TASK DETAILS: If a line in the entries below includes "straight", pick it out and copy it.

-------- PROVIDED INFORMATION --------

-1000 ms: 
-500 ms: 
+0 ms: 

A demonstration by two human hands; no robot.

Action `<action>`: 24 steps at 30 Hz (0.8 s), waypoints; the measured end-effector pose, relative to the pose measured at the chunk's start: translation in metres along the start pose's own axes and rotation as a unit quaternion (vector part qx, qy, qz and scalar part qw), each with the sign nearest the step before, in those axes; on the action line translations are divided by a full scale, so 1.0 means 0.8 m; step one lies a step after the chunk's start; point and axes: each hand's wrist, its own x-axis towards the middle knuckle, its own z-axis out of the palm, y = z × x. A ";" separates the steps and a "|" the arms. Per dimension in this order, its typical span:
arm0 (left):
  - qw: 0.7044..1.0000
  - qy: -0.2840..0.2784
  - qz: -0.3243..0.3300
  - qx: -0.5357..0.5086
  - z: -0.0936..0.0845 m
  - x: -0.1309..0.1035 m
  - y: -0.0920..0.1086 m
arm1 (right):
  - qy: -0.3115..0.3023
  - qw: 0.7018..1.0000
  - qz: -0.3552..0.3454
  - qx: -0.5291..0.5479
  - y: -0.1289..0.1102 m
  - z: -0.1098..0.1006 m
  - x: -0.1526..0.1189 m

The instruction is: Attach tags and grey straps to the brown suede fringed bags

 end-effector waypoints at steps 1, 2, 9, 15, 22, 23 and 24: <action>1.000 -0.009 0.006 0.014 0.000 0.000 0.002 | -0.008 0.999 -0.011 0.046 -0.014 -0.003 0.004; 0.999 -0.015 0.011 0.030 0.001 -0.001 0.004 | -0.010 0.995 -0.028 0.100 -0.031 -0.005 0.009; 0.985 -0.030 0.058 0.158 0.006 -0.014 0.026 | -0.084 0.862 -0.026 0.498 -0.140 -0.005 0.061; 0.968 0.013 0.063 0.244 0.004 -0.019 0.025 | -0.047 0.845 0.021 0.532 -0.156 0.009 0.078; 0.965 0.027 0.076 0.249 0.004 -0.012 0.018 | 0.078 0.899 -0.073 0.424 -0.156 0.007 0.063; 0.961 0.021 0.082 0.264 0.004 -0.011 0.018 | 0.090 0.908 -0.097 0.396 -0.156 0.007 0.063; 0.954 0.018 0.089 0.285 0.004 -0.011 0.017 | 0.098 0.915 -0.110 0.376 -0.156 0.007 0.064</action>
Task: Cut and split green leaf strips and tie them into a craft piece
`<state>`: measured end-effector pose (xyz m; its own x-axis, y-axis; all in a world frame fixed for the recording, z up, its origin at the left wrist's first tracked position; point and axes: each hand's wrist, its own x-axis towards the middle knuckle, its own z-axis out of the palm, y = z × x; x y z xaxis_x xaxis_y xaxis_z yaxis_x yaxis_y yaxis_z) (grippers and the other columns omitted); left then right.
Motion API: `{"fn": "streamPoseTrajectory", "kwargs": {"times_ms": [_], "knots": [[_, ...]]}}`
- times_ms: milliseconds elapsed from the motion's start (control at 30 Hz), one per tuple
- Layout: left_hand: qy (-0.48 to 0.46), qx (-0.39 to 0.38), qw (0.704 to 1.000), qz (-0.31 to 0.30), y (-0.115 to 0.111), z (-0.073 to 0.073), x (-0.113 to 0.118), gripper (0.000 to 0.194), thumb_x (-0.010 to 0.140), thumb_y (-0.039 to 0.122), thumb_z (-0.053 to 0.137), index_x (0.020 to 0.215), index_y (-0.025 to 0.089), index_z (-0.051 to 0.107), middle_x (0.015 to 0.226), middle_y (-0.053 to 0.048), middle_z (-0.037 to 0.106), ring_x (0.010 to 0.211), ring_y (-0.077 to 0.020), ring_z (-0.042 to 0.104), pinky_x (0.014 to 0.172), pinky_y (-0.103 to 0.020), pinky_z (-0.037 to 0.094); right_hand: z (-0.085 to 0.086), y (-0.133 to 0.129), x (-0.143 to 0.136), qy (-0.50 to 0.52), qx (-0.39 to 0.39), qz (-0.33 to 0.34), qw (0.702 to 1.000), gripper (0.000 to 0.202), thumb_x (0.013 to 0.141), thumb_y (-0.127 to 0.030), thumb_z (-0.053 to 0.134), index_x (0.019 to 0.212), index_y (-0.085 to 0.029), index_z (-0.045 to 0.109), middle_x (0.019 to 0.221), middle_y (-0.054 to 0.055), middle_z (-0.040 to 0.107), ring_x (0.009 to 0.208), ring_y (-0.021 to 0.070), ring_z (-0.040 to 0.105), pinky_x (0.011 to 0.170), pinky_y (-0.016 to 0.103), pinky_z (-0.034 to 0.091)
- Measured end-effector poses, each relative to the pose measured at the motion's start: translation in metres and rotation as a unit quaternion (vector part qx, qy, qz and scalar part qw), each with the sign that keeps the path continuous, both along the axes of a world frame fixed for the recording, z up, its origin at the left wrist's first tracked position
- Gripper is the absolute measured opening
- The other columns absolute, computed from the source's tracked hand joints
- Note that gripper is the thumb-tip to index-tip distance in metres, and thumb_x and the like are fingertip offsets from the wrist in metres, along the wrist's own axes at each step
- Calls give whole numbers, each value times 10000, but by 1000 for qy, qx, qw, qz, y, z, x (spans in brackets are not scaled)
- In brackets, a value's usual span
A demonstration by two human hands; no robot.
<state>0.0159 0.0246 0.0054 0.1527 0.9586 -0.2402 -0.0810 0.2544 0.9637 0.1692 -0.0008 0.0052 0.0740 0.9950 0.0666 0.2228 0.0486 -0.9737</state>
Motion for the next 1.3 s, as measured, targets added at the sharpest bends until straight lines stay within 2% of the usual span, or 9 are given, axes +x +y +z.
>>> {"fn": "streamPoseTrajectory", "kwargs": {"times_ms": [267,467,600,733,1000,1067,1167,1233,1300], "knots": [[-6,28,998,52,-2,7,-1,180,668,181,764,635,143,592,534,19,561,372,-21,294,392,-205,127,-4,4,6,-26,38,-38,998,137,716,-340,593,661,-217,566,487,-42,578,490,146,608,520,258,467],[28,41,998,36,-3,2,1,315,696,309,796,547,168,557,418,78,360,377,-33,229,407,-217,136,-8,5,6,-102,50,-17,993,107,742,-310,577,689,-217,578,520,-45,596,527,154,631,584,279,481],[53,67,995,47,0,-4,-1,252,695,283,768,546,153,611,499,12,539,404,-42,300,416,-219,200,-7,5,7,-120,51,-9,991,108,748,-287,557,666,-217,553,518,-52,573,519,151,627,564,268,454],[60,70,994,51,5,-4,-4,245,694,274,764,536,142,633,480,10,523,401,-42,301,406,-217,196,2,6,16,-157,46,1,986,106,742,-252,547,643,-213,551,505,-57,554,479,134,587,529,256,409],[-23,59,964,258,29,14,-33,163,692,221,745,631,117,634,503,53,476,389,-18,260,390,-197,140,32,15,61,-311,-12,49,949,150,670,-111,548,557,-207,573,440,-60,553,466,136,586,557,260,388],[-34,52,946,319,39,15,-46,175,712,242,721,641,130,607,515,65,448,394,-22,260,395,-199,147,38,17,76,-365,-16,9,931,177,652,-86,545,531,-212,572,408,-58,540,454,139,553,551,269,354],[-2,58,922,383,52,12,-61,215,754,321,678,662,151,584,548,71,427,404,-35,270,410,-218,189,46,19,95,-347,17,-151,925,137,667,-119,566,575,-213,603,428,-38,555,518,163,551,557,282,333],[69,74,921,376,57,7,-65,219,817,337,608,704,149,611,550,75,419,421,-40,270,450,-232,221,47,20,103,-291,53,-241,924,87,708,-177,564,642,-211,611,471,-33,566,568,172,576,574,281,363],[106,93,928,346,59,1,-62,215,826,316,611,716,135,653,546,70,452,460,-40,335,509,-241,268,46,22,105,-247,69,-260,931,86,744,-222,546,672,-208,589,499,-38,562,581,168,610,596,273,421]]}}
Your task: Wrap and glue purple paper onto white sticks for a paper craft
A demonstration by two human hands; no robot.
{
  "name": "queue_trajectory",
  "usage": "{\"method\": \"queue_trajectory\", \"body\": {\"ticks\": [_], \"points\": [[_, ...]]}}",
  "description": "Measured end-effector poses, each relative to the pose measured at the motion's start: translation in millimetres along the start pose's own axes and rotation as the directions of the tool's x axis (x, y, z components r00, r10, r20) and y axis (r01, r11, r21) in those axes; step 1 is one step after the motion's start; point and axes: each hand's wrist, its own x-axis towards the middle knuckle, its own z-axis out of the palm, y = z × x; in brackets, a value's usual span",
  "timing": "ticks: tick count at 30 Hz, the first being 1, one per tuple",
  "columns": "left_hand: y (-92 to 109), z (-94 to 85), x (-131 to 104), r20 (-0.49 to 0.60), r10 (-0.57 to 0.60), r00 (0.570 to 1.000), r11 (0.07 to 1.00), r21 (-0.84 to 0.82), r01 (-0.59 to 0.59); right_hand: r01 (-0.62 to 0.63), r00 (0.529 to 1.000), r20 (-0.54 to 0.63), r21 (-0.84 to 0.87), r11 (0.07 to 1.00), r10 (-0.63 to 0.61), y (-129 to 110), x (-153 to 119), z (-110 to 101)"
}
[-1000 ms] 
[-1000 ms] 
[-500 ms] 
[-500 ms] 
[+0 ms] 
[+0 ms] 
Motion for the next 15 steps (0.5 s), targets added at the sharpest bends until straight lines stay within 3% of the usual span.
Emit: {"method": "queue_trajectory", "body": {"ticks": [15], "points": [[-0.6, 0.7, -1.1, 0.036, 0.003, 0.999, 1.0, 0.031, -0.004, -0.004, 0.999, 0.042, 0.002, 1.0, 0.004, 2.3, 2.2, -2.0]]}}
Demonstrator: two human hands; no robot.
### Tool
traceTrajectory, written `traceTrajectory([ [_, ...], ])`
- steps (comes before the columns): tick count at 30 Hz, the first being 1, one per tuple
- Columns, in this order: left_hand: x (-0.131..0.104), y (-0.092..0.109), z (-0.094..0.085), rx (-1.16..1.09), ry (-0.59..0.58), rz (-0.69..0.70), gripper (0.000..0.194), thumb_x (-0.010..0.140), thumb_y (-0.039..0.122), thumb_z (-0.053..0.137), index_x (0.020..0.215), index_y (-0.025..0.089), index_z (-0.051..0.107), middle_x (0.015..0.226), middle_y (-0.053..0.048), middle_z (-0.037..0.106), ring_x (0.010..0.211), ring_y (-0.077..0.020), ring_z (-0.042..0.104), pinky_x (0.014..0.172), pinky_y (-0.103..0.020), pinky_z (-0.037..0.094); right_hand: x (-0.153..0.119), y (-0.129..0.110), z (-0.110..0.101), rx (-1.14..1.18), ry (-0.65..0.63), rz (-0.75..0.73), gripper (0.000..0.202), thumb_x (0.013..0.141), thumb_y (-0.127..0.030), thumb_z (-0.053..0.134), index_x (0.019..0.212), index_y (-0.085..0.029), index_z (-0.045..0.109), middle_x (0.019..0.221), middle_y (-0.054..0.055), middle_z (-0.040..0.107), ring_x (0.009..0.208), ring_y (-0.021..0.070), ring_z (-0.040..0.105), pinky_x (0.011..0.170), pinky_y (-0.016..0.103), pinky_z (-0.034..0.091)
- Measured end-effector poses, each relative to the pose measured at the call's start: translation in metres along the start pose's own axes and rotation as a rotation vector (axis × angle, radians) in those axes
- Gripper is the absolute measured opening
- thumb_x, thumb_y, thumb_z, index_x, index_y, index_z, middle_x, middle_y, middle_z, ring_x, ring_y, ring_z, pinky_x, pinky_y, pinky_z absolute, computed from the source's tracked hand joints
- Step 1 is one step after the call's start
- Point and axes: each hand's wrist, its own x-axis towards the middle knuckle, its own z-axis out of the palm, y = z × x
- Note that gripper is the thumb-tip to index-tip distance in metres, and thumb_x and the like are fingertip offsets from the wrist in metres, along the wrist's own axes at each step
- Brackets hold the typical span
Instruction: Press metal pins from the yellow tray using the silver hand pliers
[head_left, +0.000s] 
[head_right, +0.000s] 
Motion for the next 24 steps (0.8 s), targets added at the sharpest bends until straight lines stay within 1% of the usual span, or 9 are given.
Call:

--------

ANSWER SPACE:
Motion for the next 1.3 s, as measured, targets added at the sharpest bends until straight lines stay within 2% of the usual span, or 9 are given, axes +x +y +z.
Motion for the next 15 steps (0.5 s), targets added at the sharpest bends until straight lines stay within 3% of the usual span.
Motion for the next 24 steps (0.8 s), targets added at the sharpest bends until straight lines stay within 1% of the usual span, or 9 are given.

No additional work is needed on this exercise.